Located on Stamford Hill Road in the Cazenove ward of Hackney, ‘the Orchard’, as it is translated from the Arabic, acts as a sanctuary for a handful of old and middle aged Turkish men.
The owner Ibrahim, a rather stern looking fellow with a look more commonly seen in old high end military circles, is adamant about why he set up his business eight years ago.
After presenting me with a complimentary mint tea he explains in slightly broken English: “It’s just like the Englishmen have pubs, so we in Turkey have this café where we come and play cards, drink tea and enjoy each other’s company.”
Having worked in the old textile mills, Ibrahim explains the necessity behind his venture. “It is very important for us. You see everyone here is from the small Alawi sect of Shia Islam and many are also from the same villages back home. It is a space for all of us to come together; we are wanting to keep the links to our youth back in the Turkish Villages.”
One of the men playing cards is interested in our conversation and a little suspicious. “Why you asking these questions, my friend?” he asks as he leaves his seat and approaches us. He is placated by my explanation, although somewhat hesitant, and introduces himself as Nazim, a London bus driver.
He speaks confidently. “It is similar to things back home! You know in my village Cemevi we have three of these places. It’s just our way of life.”
Nazim explains the importance of the Elbistan café. “This place gives these guys something to do. You see a lot of them are retired and their children are doing well. They have too much time to kill.” His voice is down to whisper as he says with a slight grin, “truthfully they’re just wasting their time.”
Some of the card players look up poker-faced, slightly perturbed by a stranger asking strange questions. They anticipate my intention as I approach their table and before I can even utter a request for a chat and a picture a swift wave of the back of a hand indicates I am unwelcome.

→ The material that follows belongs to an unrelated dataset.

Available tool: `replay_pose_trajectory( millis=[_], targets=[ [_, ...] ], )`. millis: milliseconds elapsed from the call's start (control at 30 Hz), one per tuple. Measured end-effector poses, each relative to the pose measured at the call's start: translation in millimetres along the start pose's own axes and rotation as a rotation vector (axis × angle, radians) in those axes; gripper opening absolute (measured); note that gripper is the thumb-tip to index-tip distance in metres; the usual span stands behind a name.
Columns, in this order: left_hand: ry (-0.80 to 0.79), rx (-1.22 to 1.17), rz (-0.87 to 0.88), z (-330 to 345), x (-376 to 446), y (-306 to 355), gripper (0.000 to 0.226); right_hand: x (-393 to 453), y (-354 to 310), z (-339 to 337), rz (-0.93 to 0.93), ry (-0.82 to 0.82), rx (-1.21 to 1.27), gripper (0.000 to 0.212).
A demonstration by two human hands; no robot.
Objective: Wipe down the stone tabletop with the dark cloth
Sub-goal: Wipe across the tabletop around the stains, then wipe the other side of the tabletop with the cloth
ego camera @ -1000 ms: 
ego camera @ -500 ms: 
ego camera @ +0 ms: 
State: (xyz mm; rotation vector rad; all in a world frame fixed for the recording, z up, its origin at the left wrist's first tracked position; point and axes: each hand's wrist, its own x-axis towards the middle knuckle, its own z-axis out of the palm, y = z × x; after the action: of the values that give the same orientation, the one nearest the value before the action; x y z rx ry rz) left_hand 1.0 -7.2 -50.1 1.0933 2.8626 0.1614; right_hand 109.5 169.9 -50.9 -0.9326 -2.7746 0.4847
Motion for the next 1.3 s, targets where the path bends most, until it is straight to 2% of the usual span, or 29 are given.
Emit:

“They don’t like to be disturbed,” says Nazim. “They come in here to get away from the world, not answer its questions.” I ask if the card games involve any money being won and lost but Nazim is quick to rebuff the suggestion. “No, no, no, my friend. This is not that serious. Like I said, time pass.”
Nazim may not take it seriously but as we are joined by a burly but cheerful man passing around a bowl of watered pistachios I am given the significance of the place in a simple sentence. Introducing himself as Samir, he is forthright with his explanation for the existence of Elbistian.
“Out there it is London,” he says pointing towards the traffic flowing up and down Stamford Hill Road, “and in here it is Turkey.”